ASSIGNMENT:
If a line of the records holds the word "value", copy it out.

RECORD EXTRACTS:
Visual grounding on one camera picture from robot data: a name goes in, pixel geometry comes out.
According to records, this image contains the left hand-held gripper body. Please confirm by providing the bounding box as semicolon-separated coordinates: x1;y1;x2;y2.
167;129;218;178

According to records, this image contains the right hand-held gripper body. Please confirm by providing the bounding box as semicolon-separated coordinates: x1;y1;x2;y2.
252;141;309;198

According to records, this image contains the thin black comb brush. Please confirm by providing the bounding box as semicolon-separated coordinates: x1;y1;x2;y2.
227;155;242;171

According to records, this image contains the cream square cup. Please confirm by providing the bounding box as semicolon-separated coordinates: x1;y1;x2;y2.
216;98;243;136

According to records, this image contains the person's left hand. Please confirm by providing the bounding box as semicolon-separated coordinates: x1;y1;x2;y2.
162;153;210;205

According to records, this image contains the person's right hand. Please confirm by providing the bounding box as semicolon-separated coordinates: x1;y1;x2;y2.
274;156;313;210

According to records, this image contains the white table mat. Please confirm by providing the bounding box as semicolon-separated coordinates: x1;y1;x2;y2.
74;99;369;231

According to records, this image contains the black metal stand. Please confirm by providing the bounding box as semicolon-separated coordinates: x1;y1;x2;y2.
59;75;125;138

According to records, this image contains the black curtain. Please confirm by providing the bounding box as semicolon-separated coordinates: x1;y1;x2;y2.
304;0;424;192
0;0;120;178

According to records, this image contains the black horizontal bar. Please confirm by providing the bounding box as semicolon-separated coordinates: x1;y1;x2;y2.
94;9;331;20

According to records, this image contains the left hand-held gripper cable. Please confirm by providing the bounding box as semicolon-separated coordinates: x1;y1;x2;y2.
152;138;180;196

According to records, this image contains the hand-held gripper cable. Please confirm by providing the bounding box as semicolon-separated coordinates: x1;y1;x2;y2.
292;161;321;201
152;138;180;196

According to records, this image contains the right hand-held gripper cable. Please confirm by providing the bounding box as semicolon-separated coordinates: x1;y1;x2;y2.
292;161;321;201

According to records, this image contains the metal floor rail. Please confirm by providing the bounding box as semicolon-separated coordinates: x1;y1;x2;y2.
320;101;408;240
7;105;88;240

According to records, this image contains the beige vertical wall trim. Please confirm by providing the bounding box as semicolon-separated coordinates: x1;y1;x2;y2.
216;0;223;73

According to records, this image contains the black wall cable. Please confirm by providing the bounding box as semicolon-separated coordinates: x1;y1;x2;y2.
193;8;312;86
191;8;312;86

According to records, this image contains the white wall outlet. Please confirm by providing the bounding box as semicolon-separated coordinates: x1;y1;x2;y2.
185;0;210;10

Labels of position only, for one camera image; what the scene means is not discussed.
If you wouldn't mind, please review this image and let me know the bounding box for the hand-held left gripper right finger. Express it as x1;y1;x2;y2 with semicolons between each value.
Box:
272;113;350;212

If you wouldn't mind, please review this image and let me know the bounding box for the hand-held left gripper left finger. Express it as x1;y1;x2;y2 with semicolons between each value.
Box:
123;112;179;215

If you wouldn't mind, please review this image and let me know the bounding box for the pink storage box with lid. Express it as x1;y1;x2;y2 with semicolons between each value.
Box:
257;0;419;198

SOLUTION FOR THIS EXERCISE:
If you wouldn't mind, please review this image and let me know the bounding box for the hand-held left gripper right finger. Express it as x1;y1;x2;y2 with semicolons between each value.
If you wouldn't mind, please review this image and let me know the bounding box for the hand-held left gripper left finger. Express it as x1;y1;x2;y2 with semicolons between each value.
If you wouldn't mind, please review this image and let me know the bounding box for the pink storage box with lid. Express it as x1;y1;x2;y2 with semicolons between each value.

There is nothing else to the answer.